In view of the role of listed REITs in diversifying investments and providing stable income, the MPFA completed a review last year and made plans to allow MPF investments in REITs listed on the Shenzhen Stock Exchange and Shanghai Stock Exchange. We also lifted the investment limits for REITs listed on approved exchanges in Singapore, Japan, Canada, France and the Netherlands. Once the detailed arrangements and schedule for the inclusion of REITs in the Shenzhen/ Shanghai Hong Kong Stock Connect are confirmed, the MPFA will move quickly to implement this facility.
Some overseas pension funds have included digital assets for their members. Will the MPFA consider including such assets?
The MPFA reviews and refines the regulatory framework for MPF permissible asset classes on an ongoing basis, with a view to providing better investment returns and diversification of risks to scheme members. When considering whether a new asset class should become permissible, the MPFA seeks to strike a balance between flexibility in pursuit of investment performance and safeguarding against avoidable risks such as liquidity, valuation, credit and concentration risks.
Given the complex nature and significant risks cryptocurrencies can pose to an MPF fund, it remains MPFA’s policy that MPF funds should not invest in cryptocurrencies, whether directly or indirectly through any other investment products or arrangements, so as to ensure scheme members’ interests are protected.
What are the implications of the increase in the tax-deductible voluntary contribution (TVC)?
The MPF is a long-term investment and the TVC will add value to retirement reserves.
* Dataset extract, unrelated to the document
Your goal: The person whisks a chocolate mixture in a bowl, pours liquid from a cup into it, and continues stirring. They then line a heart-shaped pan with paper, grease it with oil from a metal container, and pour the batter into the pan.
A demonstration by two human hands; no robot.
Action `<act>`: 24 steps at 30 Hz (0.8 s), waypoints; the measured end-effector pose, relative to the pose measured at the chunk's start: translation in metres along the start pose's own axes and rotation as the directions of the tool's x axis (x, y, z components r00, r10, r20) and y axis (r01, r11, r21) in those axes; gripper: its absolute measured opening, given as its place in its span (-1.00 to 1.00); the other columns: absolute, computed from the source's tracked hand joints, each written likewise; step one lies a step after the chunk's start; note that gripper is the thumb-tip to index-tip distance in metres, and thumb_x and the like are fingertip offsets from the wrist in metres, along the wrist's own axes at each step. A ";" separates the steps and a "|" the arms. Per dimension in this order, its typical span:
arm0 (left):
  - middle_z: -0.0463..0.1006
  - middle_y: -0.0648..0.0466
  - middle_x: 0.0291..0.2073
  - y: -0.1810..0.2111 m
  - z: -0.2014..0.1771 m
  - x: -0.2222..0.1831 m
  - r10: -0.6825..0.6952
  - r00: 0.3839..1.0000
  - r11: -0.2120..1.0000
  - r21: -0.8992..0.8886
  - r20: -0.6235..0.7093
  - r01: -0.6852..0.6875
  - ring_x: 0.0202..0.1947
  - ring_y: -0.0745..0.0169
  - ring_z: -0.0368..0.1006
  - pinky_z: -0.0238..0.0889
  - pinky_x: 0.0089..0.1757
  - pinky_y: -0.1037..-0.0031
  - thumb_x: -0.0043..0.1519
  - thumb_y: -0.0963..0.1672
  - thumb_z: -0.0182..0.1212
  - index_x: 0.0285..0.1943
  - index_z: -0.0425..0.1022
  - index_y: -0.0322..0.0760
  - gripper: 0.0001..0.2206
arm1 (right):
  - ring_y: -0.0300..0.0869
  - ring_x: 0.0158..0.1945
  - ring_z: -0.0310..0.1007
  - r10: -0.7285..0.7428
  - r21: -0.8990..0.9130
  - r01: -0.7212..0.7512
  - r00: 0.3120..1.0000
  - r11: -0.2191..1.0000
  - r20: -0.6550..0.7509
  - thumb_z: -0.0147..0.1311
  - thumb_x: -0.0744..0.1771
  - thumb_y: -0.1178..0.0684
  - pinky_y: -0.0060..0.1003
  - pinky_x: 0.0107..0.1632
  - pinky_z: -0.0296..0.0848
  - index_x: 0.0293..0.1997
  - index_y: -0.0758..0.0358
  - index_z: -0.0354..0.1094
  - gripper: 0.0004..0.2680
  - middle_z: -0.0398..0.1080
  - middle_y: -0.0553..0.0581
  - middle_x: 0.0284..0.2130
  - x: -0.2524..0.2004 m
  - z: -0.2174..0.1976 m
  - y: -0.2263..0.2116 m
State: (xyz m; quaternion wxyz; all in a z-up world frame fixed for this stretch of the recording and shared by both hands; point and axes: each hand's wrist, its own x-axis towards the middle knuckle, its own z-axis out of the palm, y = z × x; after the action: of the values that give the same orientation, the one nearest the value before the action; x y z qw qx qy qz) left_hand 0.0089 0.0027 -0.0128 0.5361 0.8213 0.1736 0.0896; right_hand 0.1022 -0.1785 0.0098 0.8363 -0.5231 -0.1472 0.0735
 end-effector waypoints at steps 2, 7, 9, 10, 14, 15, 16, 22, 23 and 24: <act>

Together with the MPF derived from mandatory contributions, TVC will further enhance retirement protection.
TVC has been well received by scheme members because it can further enhance their retirement protection while providing them with tax deductions. As of December 2024, the number of TVC accounts totalled 80,000, which is three times higher than five years ago. The cumulative contributions received exceeded HK$11 billion.
We are glad to see the increase in TVC as more scheme members attach importance to planning for retirement protection. The MPFA has been committed over the years to educating scheme members on the importance of early planning of retirement protection. We have seen more and more scheme members adopting a more proactive and informed approach to securing financial stability in retirement and becoming more aware of the need to make additional savings to achieve their retirement protection goals.